第3話 自分の気持ち


「それならさその駿の彼女に、私を推そうと思うんだけどどう思います?」


 夏の暖かい風が彼女の言葉を俺の元まで運んでくる。


「推すってどういう……?」


 自分でもわかるほどにこの発言は逃げの発言だ。

 ただ、悠里の一件もある、安易な返答はできない。


 だからこそ、彼女の言葉の本来の意味を知りたい。それが俺の恋人になりたいという意味を含んでいるのか、それとも単なるおふざけなのか……。


「もちろん、おふざけなく私が駿の彼女になりたいっていう告白」


 彼女は自分の気持ちを隠すつもりもないようで、まっすぐに俺を見つめ答える。

 小学の頃に憧れて居た女の子、そんな女の子とまるで運命かのような再会……だけど——


「ごめん、その気持ちは嬉しいけど今はその気持ちに答えられない」


 心苦しくなりながらも彼女に対して今できる精一杯の返事を返す。

 だけど、なぜか彼女はその真剣な表情に笑みを浮かべる。


「なんかよかった」


 そう答えた。

 なぜだか答えたはずの俺よりも彼女の方が満足したような様子に戸惑いを隠せない。


「なんで、そんなに嬉しそうなのかって顔してるね、すごく顔に出てるよ!」


 ケラケラと笑うその姿は、どこかあの頃の彼女の姿と重なった。


「もちろんさっきの私の言葉に嘘偽りなんてないからね! 別に今でも想いは変わってない。

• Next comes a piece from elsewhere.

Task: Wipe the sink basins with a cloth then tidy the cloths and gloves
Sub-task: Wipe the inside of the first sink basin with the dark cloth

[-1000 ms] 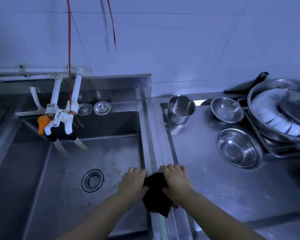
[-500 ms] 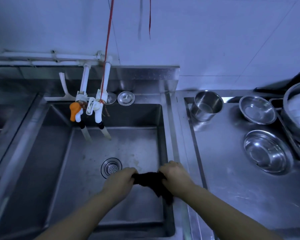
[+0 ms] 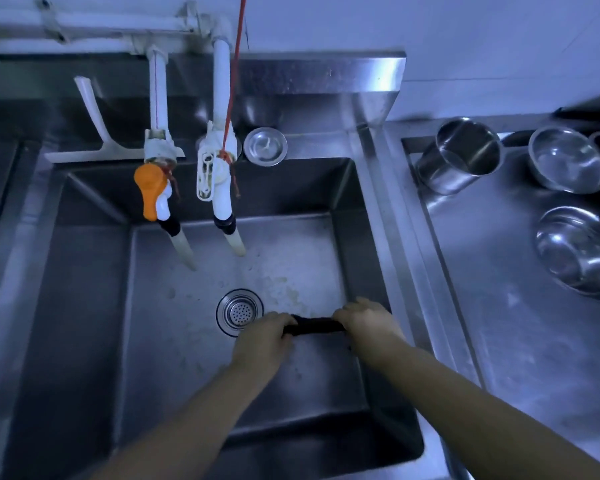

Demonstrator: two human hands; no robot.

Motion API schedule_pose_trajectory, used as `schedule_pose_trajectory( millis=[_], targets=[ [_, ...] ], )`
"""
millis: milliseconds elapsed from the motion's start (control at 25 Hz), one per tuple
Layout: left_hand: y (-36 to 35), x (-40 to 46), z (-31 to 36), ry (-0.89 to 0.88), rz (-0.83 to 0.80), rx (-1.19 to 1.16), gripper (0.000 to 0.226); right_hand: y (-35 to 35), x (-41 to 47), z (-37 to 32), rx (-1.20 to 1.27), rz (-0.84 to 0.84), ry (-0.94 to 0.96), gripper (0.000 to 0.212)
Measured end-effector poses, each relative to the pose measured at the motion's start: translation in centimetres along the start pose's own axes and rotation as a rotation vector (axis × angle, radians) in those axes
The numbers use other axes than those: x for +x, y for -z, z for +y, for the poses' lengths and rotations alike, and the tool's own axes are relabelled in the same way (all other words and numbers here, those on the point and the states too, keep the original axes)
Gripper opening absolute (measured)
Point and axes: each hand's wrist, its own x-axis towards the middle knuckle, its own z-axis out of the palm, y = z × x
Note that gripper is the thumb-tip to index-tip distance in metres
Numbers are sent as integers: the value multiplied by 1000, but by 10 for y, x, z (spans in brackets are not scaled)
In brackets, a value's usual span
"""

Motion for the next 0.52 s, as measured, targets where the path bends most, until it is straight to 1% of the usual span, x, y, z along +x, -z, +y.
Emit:
schedule_pose_trajectory(
  millis=[80,160,200,240,280,360,400,440,520],
  targets=[
    [-17,0,-15,-70,-92,14,34,-16,-9,-8,-17,-31,-41,31],
    [-38,-7,-35,-122,-290,59,38,-41,-20,-18,41,-252,-81,30],
    [-47,-10,-45,-132,-404,90,38,-53,-24,-23,57,-414,-101,30],
    [-56,-12,-54,-138,-482,134,37,-63,-27,-26,78,-495,-118,30],
    [-62,-13,-62,-147,-519,179,36,-66,-28,-28,110,-483,-141,31],
    [-72,-9,-70,-204,-523,274,35,-59,-28,-29,124,-392,-147,34],
    [-75,-6,-69,-256,-512,319,35,-51,-28,-28,101,-287,-107,33],
    [-78,-3,-67,-314,-499,359,36,-39,-26,-25,81,-151,-49,28],
    [-91,7,-62,-452,-470,414,38,-18,-21,-11,60,183,69,17]
  ],
)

だけどなんていうのかな、駿に彼女が居たって聞いて私の中で今の駿は昔の駿と変わってしまったんじゃないかって不安もあった。もしこの告白に二つ返事で駿が答えてたらきっと私はあの頃の駿じゃなくて今の、久しぶりに会った駿と付き合ってたのかもしれないなって思っちゃった」


 なんとなくだけど、椎名の言いたいことがわかる。

 だから、これ以上は何も言わない。


「それに……さ! 今回の告白は先制パンチのようなものであって本番はこれからだから! まだまだ諦めたわけじゃないからね!」


 ウィンクをひとつ決める。


「うん。わかった」


 それから小一時間ほど会話を交わし俺らはそれぞれの帰路に着いた。

 濃密な時間にも感じた学校帰りも、思い返してみればほんの数時間の出来事で、なのにその数時間の間にギュッと詰め込まれたものの多さに驚いてしまう。

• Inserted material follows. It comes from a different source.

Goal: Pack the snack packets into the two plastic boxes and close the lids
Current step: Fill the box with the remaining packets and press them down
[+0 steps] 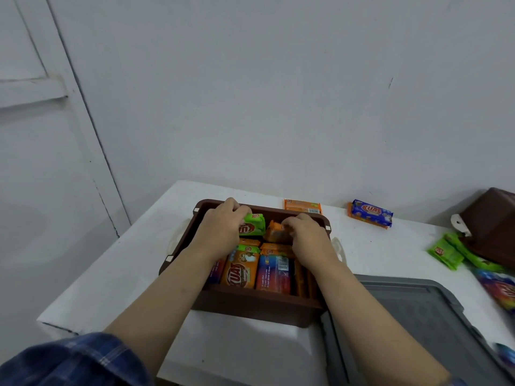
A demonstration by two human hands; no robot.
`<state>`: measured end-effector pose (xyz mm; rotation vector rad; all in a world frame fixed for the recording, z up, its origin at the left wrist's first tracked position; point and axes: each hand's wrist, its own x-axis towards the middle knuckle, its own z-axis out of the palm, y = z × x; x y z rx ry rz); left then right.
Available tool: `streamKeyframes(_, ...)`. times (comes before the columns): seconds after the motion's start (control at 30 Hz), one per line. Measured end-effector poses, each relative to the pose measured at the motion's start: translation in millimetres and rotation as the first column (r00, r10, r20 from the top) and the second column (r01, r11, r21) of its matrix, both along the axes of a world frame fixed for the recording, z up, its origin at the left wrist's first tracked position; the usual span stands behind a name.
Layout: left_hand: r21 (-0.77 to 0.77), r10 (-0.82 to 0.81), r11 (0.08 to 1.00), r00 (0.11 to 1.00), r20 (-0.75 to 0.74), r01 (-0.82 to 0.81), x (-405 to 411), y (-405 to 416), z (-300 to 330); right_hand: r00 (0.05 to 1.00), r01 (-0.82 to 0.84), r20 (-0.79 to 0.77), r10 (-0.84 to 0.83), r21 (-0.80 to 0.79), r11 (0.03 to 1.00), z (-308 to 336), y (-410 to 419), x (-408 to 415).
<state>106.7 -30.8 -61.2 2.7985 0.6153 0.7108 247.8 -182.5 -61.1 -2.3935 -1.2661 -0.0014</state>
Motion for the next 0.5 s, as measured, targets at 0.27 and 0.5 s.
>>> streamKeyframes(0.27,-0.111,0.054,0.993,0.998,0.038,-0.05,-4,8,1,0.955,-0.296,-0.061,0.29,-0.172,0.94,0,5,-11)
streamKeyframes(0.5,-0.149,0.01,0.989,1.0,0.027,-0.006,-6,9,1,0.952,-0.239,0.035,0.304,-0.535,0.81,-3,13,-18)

 今でもまだ、自分の胸はバクバクと高鳴ることをやめない。


 悠里にしろ、椎名にしろ、自分に近しい存在であるはずの彼女らから好意を向けられている。そんな自分の現状を少し誇らしく思うと同時に、少なからずその気持ちに答えられなかった椎名、まだ答えを出すことのできて居ない悠里に対し、申し訳なさも感じてしまう。


 無論このままでいいはずがない。


 だから、近いうちにはちゃんと自分の気持ちと決着をつけなければいけない。

 思いを巡らせていると、いつの間にか自分の家までたどり着いて居た。


 いつもは長く感じているはずなのに、今日はやけに早く感じた。

 だけど、その間にある程度の整理がついた。

 しっかりと自分の気持ちを悠里に告げよう。


 まるでここ最近のモヤモヤを晴らすかのように、俺を出迎える玄関の戸がバタンと小気味の良い音で出迎える。

 それはまるで僕の背中をひっぱたくかのようで、どこか頼もしく感じた。